> _Activity_: An exact copy of every record below is what's needed here.

(Records from a data source)
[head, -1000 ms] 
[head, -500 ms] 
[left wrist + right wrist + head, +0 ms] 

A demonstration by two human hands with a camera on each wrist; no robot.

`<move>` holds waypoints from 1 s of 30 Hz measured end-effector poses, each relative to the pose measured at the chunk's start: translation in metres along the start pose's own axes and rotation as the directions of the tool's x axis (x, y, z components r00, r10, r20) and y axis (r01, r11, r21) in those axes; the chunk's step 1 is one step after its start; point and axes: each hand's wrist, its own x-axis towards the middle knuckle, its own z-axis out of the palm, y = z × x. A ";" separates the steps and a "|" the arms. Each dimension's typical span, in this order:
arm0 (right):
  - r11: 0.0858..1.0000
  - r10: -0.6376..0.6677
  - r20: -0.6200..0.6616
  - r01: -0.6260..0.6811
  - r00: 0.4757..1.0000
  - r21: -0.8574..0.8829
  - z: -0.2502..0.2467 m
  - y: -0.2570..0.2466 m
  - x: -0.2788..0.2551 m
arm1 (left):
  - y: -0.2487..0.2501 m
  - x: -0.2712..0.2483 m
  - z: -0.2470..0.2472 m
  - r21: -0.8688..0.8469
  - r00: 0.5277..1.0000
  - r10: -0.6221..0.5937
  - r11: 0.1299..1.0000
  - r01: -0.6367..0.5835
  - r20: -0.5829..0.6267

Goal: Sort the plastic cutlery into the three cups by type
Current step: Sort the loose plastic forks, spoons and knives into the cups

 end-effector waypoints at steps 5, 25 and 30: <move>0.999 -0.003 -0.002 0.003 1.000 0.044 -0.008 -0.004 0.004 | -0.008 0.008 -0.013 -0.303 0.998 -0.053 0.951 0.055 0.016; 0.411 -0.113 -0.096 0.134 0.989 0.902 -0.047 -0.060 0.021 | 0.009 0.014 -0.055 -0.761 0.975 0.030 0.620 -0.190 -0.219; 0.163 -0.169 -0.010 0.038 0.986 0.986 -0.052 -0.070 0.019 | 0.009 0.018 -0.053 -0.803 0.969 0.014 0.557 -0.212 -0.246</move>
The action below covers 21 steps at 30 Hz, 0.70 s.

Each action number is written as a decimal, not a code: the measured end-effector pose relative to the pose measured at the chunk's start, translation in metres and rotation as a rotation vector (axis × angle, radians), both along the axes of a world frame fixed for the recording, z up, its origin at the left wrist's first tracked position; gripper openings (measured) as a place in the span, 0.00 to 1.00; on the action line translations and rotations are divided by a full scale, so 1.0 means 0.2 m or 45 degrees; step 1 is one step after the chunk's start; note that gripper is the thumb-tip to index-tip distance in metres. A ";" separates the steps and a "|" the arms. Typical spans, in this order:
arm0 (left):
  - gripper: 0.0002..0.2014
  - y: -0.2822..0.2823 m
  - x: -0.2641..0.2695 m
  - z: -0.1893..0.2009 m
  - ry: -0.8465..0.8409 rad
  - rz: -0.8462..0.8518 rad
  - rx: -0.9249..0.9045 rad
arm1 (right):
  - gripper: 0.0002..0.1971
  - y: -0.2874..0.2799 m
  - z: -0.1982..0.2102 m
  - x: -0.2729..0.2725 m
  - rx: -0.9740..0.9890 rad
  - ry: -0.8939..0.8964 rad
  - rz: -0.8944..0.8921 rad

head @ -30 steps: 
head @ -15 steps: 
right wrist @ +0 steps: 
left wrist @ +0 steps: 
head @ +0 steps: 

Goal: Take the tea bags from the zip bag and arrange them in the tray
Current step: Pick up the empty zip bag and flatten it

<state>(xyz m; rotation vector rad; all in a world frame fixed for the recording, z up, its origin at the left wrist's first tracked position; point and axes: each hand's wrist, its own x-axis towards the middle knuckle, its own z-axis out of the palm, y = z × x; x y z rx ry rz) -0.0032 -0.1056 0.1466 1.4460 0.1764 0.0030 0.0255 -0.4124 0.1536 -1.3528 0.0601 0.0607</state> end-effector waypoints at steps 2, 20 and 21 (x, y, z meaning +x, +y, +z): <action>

> _Reply to the exercise_:
[head, -1000 ms] 
[head, -500 ms] 
[left wrist + right wrist + head, +0 ms] 

A demonstration by two human hands with a camera on each wrist; no robot.

`<move>` holds waypoints from 1 s of 30 Hz measured end-effector poses, each relative to the pose measured at the chunk's start: translation in metres along the start pose's own axes and rotation as the directions of the tool's x axis (x, y, z components r00, r10, r20) and y axis (r01, r11, r21) in those axes; the chunk's step 1 is one step after its start; point and axes: each hand's wrist, its own x-axis towards the middle knuckle, its own z-axis out of the palm, y = z × x. A ";" separates the steps and a "|" the arms. Each dimension's typical span, in this order:
arm0 (right):
  - r11: 0.0858..1.0000
  - r10: -0.6376..0.6677
  - r20: -0.6200..0.6616
  - r01: -0.6260..0.6811
  - r00: 0.4757..1.0000
  - r21: -0.8574..0.8829
  - z: -0.2502..0.2467 m
  - y: -0.2570..0.2466 m
  - x: -0.2788..0.2551 m
arm1 (left):
  - y: -0.2487..0.2501 m
  - x: -0.2712..0.2483 m
  - z: -0.2470..0.2472 m
  - r21: -0.8688..0.8469
  - r00: 0.5277..1.0000
  - r10: -0.6221..0.5937
  - r11: 0.1299..1.0000
  - r01: -0.6367..0.5835
  - r20: -0.5829..0.6267

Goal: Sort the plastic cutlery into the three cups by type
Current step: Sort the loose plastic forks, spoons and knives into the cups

 end-effector waypoints at steps 5, 25 and 30: <move>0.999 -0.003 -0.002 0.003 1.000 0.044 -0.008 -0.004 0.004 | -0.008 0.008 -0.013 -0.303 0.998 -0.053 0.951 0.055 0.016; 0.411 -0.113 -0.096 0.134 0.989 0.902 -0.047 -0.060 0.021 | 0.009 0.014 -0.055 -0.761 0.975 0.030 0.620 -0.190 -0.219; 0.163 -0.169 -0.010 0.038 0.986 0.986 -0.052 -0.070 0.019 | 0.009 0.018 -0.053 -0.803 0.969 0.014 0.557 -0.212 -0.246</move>
The action below covers 21 steps at 30 Hz, 0.70 s.

Each action number is written as a decimal, not a code: the measured end-effector pose relative to the pose measured at the chunk's start, translation in metres and rotation as a rotation vector (axis × angle, radians), both along the axes of a world frame fixed for the recording, z up, its origin at the left wrist's first tracked position; gripper openings (measured) as a place in the span, 0.00 to 1.00; on the action line translations and rotations are divided by a full scale, so 1.0 means 0.2 m or 45 degrees; step 1 is one step after the chunk's start; note that gripper is the thumb-tip to index-tip distance in metres. A ";" separates the steps and a "|" the arms. Typical spans, in this order:
arm0 (left):
  - gripper: 0.0002..0.2014
  - y: -0.2822..0.2823 m
  - x: -0.2641..0.2695 m
  - z: -0.1893..0.2009 m
  - ry: -0.8465..0.8409 rad
  - rz: -0.8462..0.8518 rad
  - rx: -0.9249..0.9045 rad
arm1 (right):
  - gripper: 0.0002..0.1971
  - y: -0.2874..0.2799 m
  - z: -0.1982..0.2102 m
  - x: -0.2729..0.2725 m
  - rx: -0.9740..0.9890 rad
  - ry: -0.8939..0.8964 rad
  - rz: -0.8944..0.8921 rad

head @ -30 steps: 
head @ -15 steps: 
right wrist @ +0 steps: 
left wrist @ +0 steps: 
head @ +0 steps: 

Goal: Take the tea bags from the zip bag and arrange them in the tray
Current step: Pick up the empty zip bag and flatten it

<state>(xyz m; rotation vector rad; all in a world frame fixed for the recording, z up, its origin at the left wrist's first tracked position; point and axes: each hand's wrist, its own x-axis towards the middle knuckle, its own z-axis out of the palm, y = z × x; x y z rx ry rz) -0.0032 -0.1056 0.1466 1.4460 0.1764 0.0030 0.0255 -0.4124 0.1536 -1.3528 0.0601 0.0607</state> end-effector waypoints at steps 2, 20 and 21 (x, y, z meaning +x, +y, +z): <action>

With this, the exercise has been completed.